What links these articles and the broader mission of the Prospect is a recognition that policy can’t be divorced from politics. David Rolf, the organizer Meyerson profiled in our fall issue, recently described policy as “frozen politics.” At critical moments, political action produces durable reform, energizing democracy and reinforcing the belief that participation is worth the trouble. For a time, that policy endures, the “frozen” fruit of what was once living activism. But as democratic engagement wanes or if reaction gains force, policy tends to “melt” or break down. (Hacker and Pierson, using a different metaphor, refer to this process as “drift.”) Today, the legacy reforms of earlier eras—Social Security and Medicare, civil rights laws, the right to form a union, wage protection, progressive taxation—are under attack from legislatures and courts reflecting right-wing resurgence.
As several of our articles make clear, American liberalism and the larger project of democracy itself are endangered by a vicious circle.

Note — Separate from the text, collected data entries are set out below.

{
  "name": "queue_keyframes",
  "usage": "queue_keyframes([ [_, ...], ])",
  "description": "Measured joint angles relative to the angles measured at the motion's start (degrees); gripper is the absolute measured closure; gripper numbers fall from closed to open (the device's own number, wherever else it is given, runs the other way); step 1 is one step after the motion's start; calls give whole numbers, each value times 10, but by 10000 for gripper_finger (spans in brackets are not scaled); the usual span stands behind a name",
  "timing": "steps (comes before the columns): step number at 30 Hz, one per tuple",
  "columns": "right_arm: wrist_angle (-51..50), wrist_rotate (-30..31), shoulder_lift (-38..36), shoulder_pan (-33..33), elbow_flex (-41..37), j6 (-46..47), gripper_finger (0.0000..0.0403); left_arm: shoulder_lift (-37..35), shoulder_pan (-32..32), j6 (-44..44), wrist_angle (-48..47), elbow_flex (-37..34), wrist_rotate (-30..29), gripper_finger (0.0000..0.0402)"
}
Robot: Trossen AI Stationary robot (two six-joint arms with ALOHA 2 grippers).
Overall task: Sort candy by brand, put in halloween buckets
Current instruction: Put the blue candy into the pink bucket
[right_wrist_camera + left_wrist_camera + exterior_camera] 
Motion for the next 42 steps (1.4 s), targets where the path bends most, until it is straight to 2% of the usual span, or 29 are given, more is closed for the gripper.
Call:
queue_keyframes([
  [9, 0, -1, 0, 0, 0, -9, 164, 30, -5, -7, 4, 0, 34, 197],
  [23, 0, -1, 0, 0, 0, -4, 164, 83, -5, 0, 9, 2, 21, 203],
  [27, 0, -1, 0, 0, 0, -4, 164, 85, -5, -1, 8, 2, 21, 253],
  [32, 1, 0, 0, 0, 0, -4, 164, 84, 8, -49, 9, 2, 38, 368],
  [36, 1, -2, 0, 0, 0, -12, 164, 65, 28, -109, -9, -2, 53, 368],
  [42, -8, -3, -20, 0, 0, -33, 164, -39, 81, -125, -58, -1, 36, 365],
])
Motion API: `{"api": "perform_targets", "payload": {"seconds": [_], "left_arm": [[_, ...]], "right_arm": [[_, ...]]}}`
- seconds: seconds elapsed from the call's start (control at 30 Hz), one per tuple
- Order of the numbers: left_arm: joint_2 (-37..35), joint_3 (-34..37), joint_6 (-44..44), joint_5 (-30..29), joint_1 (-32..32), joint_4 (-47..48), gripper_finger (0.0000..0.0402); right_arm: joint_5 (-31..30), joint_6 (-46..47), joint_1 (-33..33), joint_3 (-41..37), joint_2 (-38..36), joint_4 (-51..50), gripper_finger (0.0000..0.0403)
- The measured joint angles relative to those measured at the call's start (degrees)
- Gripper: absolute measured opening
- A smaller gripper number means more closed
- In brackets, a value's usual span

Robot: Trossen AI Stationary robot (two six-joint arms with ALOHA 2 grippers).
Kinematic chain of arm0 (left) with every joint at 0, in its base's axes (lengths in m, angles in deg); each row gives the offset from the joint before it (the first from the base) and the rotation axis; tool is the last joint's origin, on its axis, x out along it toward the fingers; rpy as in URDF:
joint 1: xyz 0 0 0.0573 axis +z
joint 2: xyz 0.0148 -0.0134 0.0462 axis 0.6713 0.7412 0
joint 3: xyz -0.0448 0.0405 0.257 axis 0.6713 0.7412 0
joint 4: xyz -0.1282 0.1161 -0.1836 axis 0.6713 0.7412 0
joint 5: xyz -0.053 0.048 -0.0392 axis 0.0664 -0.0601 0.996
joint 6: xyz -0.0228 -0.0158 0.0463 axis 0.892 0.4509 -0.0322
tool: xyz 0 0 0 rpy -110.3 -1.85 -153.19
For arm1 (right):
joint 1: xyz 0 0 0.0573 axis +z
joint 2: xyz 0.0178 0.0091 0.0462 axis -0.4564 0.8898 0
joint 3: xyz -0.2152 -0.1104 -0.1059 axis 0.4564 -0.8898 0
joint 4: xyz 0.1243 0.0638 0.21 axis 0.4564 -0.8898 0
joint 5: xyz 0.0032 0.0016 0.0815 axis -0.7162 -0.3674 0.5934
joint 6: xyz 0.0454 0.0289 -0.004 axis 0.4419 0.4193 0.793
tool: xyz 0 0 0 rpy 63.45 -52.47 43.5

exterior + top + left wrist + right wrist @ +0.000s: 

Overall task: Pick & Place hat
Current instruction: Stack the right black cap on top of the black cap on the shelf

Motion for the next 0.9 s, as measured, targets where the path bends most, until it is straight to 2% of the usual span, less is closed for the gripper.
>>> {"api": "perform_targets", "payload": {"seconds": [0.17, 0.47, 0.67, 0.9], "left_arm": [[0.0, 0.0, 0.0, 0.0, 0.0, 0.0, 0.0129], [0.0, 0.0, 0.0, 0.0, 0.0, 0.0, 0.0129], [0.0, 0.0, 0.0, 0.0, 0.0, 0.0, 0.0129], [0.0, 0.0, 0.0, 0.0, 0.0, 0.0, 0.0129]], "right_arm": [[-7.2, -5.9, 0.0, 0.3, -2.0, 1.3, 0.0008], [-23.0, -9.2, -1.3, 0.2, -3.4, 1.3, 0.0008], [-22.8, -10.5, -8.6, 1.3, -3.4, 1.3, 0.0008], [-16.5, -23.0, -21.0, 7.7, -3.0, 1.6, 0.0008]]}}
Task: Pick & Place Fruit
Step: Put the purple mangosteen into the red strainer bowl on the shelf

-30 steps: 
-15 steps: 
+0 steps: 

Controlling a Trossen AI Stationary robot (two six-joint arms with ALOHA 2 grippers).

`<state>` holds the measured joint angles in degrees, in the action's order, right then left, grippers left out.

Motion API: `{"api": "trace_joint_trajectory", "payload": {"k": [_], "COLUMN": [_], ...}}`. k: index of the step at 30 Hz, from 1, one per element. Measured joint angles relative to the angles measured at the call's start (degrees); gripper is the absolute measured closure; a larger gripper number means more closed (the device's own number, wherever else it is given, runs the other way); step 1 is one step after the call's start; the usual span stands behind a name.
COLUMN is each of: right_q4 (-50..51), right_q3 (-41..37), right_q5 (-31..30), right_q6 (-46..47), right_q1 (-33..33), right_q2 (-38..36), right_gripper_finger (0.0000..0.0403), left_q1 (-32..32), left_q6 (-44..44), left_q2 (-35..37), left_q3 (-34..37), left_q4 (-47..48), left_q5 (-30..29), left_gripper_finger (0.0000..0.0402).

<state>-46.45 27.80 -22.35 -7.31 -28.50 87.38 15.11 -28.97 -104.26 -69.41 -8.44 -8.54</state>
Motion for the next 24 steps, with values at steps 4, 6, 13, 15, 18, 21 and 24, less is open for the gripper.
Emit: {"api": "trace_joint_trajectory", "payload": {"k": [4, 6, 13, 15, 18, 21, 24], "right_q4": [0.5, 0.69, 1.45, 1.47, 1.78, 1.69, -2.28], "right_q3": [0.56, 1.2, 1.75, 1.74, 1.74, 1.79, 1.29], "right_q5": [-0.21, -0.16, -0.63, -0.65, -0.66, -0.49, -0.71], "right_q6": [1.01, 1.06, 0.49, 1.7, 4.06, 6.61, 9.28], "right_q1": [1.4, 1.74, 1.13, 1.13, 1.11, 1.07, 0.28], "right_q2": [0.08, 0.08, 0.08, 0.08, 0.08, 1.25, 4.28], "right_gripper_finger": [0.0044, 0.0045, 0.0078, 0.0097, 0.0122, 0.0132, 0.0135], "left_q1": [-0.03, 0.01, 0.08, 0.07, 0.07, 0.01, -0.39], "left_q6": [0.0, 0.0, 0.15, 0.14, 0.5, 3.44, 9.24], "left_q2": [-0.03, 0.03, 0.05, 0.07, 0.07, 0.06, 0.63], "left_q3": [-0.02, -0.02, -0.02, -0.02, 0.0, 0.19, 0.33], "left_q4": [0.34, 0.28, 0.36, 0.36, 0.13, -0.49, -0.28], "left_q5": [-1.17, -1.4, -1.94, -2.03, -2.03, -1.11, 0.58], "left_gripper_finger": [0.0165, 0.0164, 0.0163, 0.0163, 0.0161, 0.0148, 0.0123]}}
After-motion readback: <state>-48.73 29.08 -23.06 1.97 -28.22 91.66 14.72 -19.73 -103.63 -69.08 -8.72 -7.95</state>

As Republicans hamstring government, they are rewarded by cynicism on the part of liberal constituencies about whether government can deliver. The very groups most inclined to support liberal Democrats and progressive policies (when they bother to vote) stay home. Reversing this pattern is at the heart of the political challenge—and of the Prospect’s mission.
The Prospect at 25
Like other issues of the magazine, this one also offers a variety of freestanding articles of general interest. Lincoln Caplan profiles Elena Kagan, the emerging leader of the Supreme Court’s embattled liberal bloc. E.J. Dionne profiles Pope Francis as a radical leader confronting a deeply conservative institution. Alan Blinder analyzes the lessons of the past quarter-century for economic policy today. Randall Kennedy reflects on the uses and misuses of the memory of the Civil Rights Movement. Joshua Kroll explains why the government’s current cybersecurity strategy puts electronic data at risk of the kind of attack that Sony and other companies have suffered. Ann Markusen shows why the blue-state policies of Mark Dayton’s Minnesota have outperformed the red-state policies of Scott Walker’s Wisconsin.
We are proud of what the Prospect has accomplished in a quarter-century. We were one of the first to embrace web journalism. Our writing fellows program, which provides a two-year fellowship for aspiring journalists, jump-starts careers of people who hope to write stories that combine politics, policy, and narrative. The more than 40 alumni of the program, which began in 1997, now make up an all-star team of younger progressive writers—from The Washington Post and The New York Times to Vox, Slate, and Talking Points Memo. We will be honoring our former fellows at our Anniversary Gala, May 13 in Washington, D.C. (Tickets are available here.)
If this is the first issue you’ve read of the Prospect, welcome. And if you’ve been reading it for many years, thanks for sticking with us. The need and the opportunity that we saw 25 years ago, we still see today.